Standard speed regression test for PISA

Primary LanguageRust

Build Status Documentation

Usage

USAGE:
    standard-benchmark [FLAGS] [OPTIONS] --config-file <config-file>

FLAGS:
    -h, --help            Prints help information
        --print-stages    Prints all available stages
    -V, --version         Prints version information

OPTIONS:
        --collections <collections>...    Filter out collections you want to run
        --config-file <config-file>       Configuration file path
        --suppress <suppress>...          A list of stages to suppress

The main settings are read from the configuration file. Additionally, we can suppress certain stages with --suppress option. Run with --print-stages to see all available stages. In order to run only a subset of collections, use --collections option.

Configuration File

The program takes a path to configuration file in YAML format. This section describes all recognized top-level sections.

Working Directory

This is a working directory. Paths in other settings will be resolved from it, unless they are absolute.

workdir: /path/to/workdir

Source

This item defines where the PISA programs will come from.

Path

Simply defines a bin directory where the executables should reside.

source:
    type: path
    path: /usr/bin

Git

Defines Git repository and branch. This source will cause for the code to be cloned to workdir and compiled.

source:
    type: git
    path: https://github.com/pisa-engine/pisa.git

Docker

Unimplemented

source:
    type: docker
    tag: latest

Collections

This is a list of all collections to be tested. Each collection has:

  • name -- for identification and cross-referrencing from runs
  • kind -- a type of collection, e.g., trecweb or warc
  • collection_dir -- where the collection is stored
  • forward_index -- the basename of the forward index (optional; default=workdir/fwd/name)
  • inverted_index -- the basename of the inverted index (optional; default=workdir/inv/name)
  • encodings -- a list of encodings to compress the index to
collections:
    - name: wapo
      description: WashingtonPost.v2
      collection_dir: /data/collections/WashingtonPost.v2
      forward_index: fwd/wapo
      inverted_index: inv/wapo
      encodings:
          - block_simdbp
          - block_qmx

Runs

Runs are experiments to run on the collections, once they are indexed.

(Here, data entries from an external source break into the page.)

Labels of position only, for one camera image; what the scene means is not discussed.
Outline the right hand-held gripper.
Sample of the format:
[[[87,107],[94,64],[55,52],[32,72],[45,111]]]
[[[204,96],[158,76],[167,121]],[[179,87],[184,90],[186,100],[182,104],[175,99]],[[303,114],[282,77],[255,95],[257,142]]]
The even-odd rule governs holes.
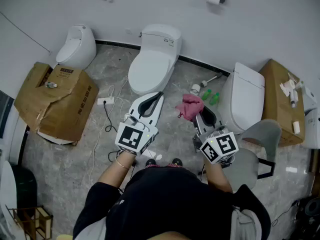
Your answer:
[[[193,137],[193,145],[212,165],[227,161],[239,151],[234,133],[223,125],[216,109],[205,106],[202,115],[195,116],[195,123],[198,133]]]

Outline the pink cloth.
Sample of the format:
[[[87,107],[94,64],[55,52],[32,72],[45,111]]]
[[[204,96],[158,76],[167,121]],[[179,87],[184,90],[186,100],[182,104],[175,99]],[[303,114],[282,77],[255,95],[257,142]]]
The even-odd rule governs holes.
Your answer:
[[[203,111],[204,107],[204,101],[200,97],[193,94],[183,94],[182,103],[175,108],[179,110],[178,118],[183,117],[192,121],[197,114]]]

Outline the white toilet with tank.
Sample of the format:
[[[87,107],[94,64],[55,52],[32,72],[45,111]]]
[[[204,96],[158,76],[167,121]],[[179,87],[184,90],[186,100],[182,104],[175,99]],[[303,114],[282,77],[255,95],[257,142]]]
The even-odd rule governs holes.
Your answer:
[[[138,95],[162,92],[175,69],[181,46],[182,34],[177,28],[147,25],[141,32],[140,52],[128,71],[132,91]]]

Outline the person's left forearm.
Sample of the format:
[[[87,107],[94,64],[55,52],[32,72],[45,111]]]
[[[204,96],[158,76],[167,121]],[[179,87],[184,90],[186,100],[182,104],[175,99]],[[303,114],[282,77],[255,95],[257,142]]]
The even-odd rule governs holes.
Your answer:
[[[102,173],[98,182],[119,189],[135,160],[136,156],[134,154],[123,151]]]

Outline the white square-backed toilet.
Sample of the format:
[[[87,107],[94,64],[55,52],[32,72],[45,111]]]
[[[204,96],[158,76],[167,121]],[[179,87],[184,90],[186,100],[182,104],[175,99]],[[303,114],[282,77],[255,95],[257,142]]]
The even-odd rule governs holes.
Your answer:
[[[264,76],[237,62],[219,94],[217,110],[222,123],[241,134],[262,119],[264,98]]]

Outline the white power strip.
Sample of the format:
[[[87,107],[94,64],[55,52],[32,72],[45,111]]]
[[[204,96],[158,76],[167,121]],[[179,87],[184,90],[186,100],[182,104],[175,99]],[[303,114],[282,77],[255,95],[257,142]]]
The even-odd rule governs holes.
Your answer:
[[[105,97],[105,98],[98,98],[97,99],[97,105],[102,106],[102,105],[112,105],[115,102],[114,97]]]

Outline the person's red checked trousers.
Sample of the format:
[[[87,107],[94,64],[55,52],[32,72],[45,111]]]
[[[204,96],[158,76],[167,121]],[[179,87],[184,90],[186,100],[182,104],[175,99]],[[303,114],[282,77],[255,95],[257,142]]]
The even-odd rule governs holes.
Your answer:
[[[149,164],[145,167],[145,169],[148,169],[148,168],[184,168],[183,166],[180,166],[180,165],[177,165],[177,164],[167,164],[166,166],[160,166],[160,165],[157,165],[157,164]]]

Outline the tall cardboard box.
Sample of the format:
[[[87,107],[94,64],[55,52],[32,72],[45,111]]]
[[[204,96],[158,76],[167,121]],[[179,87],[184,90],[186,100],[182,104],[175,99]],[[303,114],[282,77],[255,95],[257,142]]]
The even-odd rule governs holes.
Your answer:
[[[298,101],[292,107],[290,96],[286,97],[280,88],[288,80],[298,83],[300,79],[287,68],[270,59],[259,71],[265,80],[263,119],[272,119],[281,127],[278,146],[287,147],[301,144],[305,140],[305,113],[302,90],[297,90]],[[294,134],[293,122],[299,121],[300,133]]]

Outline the crumpled cardboard box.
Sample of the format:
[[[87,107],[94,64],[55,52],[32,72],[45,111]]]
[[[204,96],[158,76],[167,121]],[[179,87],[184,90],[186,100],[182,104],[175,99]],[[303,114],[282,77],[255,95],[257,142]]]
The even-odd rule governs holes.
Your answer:
[[[45,82],[57,84],[47,88]],[[81,138],[99,88],[82,69],[36,62],[14,101],[19,116],[37,133],[75,141]]]

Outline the crumpled white tissue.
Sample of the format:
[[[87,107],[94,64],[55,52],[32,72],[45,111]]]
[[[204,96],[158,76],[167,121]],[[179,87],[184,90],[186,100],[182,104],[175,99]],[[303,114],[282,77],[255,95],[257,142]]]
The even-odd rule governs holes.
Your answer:
[[[288,97],[290,95],[290,92],[292,92],[296,88],[295,82],[292,79],[288,80],[285,83],[281,83],[279,86],[286,97]]]

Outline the person's black and white shirt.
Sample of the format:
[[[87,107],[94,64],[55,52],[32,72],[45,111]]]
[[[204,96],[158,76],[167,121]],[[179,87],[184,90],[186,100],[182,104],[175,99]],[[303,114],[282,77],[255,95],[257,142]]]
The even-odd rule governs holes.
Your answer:
[[[230,193],[182,167],[138,171],[123,193],[103,182],[89,190],[75,240],[147,240],[177,232],[191,240],[267,240],[270,216],[246,186]]]

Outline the white appliance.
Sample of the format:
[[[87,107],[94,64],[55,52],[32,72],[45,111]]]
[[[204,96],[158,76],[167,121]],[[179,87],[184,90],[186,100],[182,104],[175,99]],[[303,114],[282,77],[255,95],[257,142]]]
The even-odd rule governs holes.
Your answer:
[[[320,103],[307,87],[302,87],[305,137],[302,145],[308,149],[320,149]]]

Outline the wooden rack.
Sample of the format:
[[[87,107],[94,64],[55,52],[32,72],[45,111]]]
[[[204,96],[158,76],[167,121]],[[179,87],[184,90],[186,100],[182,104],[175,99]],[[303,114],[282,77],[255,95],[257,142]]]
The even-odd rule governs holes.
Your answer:
[[[12,229],[17,234],[18,240],[51,240],[53,215],[49,214],[43,206],[29,208],[8,208],[10,218],[15,227]]]

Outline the white oval lid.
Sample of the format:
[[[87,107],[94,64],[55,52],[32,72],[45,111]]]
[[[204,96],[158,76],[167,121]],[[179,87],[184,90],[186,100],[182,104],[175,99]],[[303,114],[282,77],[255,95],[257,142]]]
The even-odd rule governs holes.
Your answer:
[[[10,163],[5,160],[0,180],[0,207],[5,218],[8,231],[15,235],[17,225],[13,219],[12,211],[17,208],[17,187],[15,176]]]

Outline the grey chair with black frame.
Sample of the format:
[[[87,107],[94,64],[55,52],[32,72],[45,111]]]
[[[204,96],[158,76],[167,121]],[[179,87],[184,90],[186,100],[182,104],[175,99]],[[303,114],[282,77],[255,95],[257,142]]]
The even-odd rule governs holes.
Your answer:
[[[274,175],[281,135],[282,129],[273,119],[261,120],[240,134],[239,141],[250,139],[261,145],[265,149],[266,159],[259,158],[254,152],[240,147],[234,155],[232,164],[223,169],[233,191],[236,192],[243,184],[252,189],[257,180]]]

Note: At this point, only evaluating queries is supported.

runs:
    - collection: wapo
      type: evaluate
      topics: /data/collections/WashingtonPost.v2/topics.core18.txt
      topics_format: trec
      trec_topic_field
      qrels: /data/collections/WashingtonPost.v2/qrels.core18.txt
runs:
    - collection: wapo
      type: evaluate
      topics: /data/collections/WashingtonPost.v2/topics.core18.txt
      topics_format: simple
      qrels: /data/collections/WashingtonPost.v2/qrels.core18.txt

simple format is one query per line with ID before a colon:

1:first query
2:second query